## Exercise objective
Set out exactly, line by line, the stretch of data below that begins at the line containing "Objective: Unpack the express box" and ends at the line containing "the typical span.", with both ends kept.

## Data for this task
■ ■ ■

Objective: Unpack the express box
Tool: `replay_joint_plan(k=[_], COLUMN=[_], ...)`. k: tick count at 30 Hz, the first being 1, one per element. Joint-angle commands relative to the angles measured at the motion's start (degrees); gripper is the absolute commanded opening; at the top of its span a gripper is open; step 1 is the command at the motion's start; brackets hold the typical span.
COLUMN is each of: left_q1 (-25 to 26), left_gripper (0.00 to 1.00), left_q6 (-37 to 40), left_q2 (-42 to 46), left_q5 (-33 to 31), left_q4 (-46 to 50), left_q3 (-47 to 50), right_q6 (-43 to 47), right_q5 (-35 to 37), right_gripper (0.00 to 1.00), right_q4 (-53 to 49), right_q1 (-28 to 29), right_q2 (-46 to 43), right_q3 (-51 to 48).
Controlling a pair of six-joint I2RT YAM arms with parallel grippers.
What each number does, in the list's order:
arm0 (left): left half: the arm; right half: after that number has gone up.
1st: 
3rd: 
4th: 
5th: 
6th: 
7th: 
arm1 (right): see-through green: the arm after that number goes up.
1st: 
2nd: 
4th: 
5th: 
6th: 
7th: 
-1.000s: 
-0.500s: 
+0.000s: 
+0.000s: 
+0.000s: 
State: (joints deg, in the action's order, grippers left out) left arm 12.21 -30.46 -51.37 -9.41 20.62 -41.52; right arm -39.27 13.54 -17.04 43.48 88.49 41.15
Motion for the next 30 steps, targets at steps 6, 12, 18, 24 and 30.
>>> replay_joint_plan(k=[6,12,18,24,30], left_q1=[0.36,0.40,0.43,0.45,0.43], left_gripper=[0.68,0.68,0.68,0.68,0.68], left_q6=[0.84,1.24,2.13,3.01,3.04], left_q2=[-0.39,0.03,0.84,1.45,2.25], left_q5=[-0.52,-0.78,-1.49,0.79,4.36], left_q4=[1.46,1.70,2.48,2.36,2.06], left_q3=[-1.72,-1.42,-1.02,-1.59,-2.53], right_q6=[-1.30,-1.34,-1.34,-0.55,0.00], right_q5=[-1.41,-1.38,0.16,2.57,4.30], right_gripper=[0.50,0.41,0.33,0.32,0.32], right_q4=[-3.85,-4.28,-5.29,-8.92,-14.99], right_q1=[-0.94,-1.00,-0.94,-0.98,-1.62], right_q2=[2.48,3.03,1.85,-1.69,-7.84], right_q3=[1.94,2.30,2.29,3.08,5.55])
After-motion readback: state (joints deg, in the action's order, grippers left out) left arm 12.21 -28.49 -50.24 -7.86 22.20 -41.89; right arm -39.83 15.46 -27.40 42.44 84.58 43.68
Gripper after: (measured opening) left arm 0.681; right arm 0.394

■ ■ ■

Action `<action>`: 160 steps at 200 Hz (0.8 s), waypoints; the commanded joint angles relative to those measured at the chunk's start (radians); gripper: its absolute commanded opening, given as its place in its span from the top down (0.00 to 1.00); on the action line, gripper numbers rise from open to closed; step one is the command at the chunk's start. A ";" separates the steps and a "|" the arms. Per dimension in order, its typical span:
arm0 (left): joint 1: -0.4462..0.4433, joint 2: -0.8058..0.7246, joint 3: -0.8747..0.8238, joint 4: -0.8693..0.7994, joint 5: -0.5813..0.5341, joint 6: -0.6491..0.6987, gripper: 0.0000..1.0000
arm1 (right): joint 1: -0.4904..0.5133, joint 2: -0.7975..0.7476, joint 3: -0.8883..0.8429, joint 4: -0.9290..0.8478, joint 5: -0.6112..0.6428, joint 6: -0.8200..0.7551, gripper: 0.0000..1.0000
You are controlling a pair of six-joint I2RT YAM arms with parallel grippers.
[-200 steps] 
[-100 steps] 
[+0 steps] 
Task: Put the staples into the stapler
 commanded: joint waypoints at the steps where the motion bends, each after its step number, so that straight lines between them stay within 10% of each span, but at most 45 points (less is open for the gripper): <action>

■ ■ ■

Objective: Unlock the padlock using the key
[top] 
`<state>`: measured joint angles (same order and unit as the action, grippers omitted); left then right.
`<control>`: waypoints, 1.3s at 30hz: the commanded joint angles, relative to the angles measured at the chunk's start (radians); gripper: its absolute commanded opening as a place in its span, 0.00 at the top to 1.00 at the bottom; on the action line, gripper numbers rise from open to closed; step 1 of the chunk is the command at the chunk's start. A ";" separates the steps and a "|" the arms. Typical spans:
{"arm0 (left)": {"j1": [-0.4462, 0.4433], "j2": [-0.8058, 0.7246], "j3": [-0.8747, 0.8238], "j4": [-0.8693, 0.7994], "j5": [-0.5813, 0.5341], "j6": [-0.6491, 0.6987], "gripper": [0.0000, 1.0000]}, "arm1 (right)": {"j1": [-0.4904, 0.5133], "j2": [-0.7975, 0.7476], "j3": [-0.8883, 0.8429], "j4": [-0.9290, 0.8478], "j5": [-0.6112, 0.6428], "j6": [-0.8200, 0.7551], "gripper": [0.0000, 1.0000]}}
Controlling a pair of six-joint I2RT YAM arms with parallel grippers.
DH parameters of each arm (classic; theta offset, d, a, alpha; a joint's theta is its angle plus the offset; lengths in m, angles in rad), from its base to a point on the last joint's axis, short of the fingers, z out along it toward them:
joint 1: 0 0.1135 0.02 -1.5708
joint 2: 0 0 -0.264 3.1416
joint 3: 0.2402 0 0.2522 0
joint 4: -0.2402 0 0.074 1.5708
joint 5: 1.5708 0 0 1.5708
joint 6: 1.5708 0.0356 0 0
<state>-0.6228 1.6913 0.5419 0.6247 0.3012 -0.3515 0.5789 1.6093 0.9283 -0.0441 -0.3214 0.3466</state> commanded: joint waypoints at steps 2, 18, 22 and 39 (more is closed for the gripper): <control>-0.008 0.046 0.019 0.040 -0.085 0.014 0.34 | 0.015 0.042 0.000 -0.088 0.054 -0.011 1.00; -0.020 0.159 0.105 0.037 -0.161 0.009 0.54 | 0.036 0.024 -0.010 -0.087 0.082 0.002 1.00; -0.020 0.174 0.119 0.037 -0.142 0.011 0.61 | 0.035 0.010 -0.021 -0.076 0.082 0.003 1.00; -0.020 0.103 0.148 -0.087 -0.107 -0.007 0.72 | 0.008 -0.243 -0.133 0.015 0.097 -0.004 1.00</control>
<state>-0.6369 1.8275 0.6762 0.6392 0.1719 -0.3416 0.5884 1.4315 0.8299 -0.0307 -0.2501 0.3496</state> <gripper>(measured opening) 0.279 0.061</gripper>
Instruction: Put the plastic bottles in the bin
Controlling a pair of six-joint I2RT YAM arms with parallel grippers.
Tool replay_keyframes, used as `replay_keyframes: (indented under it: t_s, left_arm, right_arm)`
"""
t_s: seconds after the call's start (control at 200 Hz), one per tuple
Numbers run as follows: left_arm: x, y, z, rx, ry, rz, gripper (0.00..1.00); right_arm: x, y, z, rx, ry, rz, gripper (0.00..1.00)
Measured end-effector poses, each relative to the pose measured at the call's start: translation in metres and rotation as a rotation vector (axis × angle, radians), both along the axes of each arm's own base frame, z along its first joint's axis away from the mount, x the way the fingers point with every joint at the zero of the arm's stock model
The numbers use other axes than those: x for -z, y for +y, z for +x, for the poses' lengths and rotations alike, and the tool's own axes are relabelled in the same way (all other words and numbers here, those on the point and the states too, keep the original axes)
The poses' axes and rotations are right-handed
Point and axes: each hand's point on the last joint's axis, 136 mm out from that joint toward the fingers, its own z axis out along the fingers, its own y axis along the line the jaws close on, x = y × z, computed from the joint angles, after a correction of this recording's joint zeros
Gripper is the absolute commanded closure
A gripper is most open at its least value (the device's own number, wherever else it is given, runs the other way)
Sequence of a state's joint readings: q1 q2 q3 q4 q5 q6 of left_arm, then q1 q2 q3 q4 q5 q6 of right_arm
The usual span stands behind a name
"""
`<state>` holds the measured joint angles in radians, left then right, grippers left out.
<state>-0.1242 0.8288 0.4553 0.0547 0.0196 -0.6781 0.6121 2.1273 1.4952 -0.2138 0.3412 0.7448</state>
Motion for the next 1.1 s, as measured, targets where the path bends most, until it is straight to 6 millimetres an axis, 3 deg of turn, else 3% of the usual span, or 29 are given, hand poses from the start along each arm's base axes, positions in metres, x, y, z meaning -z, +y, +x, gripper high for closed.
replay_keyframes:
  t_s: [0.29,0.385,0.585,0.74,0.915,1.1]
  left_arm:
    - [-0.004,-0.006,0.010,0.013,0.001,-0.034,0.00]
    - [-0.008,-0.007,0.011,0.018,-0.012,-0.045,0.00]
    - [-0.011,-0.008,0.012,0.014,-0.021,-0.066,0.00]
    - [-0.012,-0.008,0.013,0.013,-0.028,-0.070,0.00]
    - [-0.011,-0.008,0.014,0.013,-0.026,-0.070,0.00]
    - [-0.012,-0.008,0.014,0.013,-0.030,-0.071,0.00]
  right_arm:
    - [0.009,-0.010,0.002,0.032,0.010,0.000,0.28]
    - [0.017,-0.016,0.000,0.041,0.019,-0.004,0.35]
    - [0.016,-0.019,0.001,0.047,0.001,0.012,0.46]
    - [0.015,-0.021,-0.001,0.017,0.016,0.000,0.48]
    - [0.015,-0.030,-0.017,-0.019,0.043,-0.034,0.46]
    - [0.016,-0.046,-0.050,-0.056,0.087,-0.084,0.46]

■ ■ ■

## Your solution
Objective: Unpack the express box
Tool: `replay_joint_plan(k=[_], COLUMN=[_], ...)`. k: tick count at 30 Hz, the first being 1, one per element. Joint-angle commands relative to the angles measured at the motion's start (degrees); gripper is the absolute commanded opening; at the top of its span a gripper is open; step 1 is the command at the motion's start; brackets hold the typical span.

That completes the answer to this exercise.